• EXERCISE DIRECTIONS: Reproduce this listing from its first line through the line with "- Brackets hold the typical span", inclusive, leaving out all that follows.

[SUPPLIED DATA Boundary: Start]

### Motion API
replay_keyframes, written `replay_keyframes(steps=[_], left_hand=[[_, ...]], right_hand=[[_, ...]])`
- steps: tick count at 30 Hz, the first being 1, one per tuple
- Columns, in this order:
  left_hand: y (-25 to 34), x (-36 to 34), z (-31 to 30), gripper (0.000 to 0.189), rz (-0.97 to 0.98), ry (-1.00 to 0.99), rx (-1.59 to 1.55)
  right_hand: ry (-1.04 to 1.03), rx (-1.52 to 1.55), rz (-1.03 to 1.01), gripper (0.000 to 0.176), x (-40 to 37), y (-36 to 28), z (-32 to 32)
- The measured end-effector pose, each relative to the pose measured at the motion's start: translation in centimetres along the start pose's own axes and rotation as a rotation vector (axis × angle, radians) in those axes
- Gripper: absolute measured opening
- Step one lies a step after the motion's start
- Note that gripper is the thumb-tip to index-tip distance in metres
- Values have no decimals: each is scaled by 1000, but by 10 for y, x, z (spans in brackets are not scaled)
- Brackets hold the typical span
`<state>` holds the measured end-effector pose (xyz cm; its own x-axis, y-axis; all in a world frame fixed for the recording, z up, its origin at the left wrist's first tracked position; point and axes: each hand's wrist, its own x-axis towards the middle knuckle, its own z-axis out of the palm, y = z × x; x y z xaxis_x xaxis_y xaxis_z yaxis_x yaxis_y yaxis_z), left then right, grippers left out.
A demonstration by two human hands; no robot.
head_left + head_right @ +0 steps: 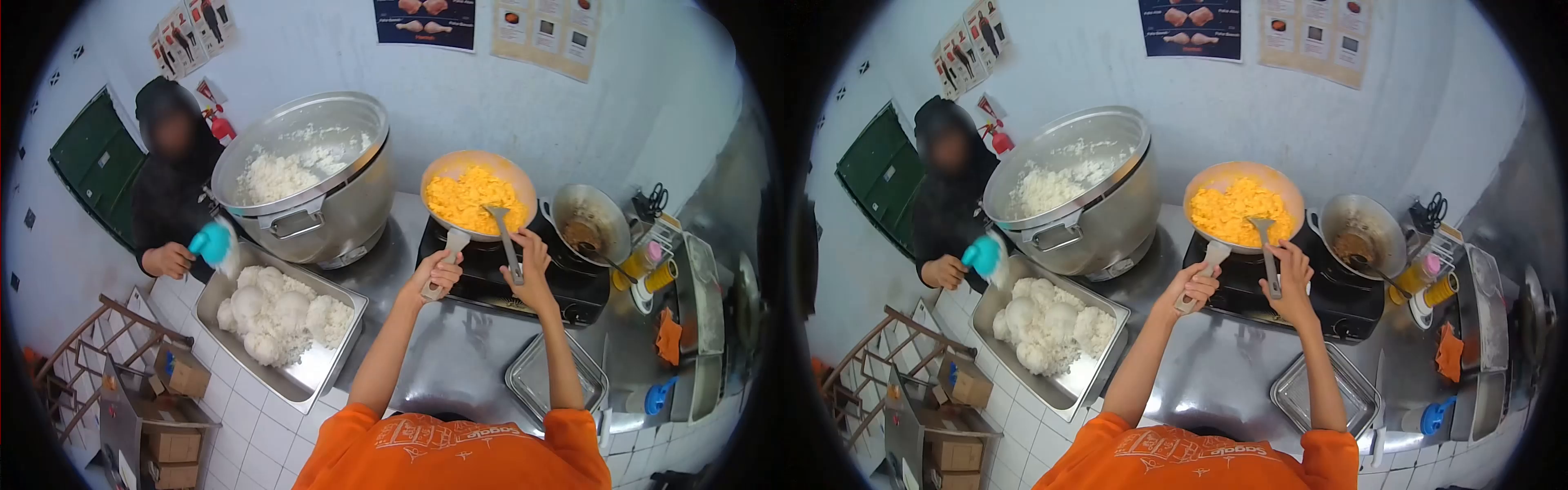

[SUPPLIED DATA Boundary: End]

• RESULT BELOW:
### Motion API
replay_keyframes, written `replay_keyframes(steps=[_], left_hand=[[_, ...]], right_hand=[[_, ...]])`
- steps: tick count at 30 Hz, the first being 1, one per tuple
- Columns, in this order:
  left_hand: y (-25 to 34), x (-36 to 34), z (-31 to 30), gripper (0.000 to 0.189), rz (-0.97 to 0.98), ry (-1.00 to 0.99), rx (-1.59 to 1.55)
  right_hand: ry (-1.04 to 1.03), rx (-1.52 to 1.55), rz (-1.03 to 1.01), gripper (0.000 to 0.176), x (-40 to 37), y (-36 to 28), z (-32 to 32)
- The measured end-effector pose, each relative to the pose measured at the motion's start: translation in centimetres along the start pose's own axes and rotation as a rotation vector (axis × angle, radians) in those axes
- Gripper: absolute measured opening
- Step one lies a step after the motion's start
- Note that gripper is the thumb-tip to index-tip distance in metres
- Values have no decimals: each is scaled by 1000, but by 10 for y, x, z (spans in brackets are not scaled)
- Brackets hold the typical span

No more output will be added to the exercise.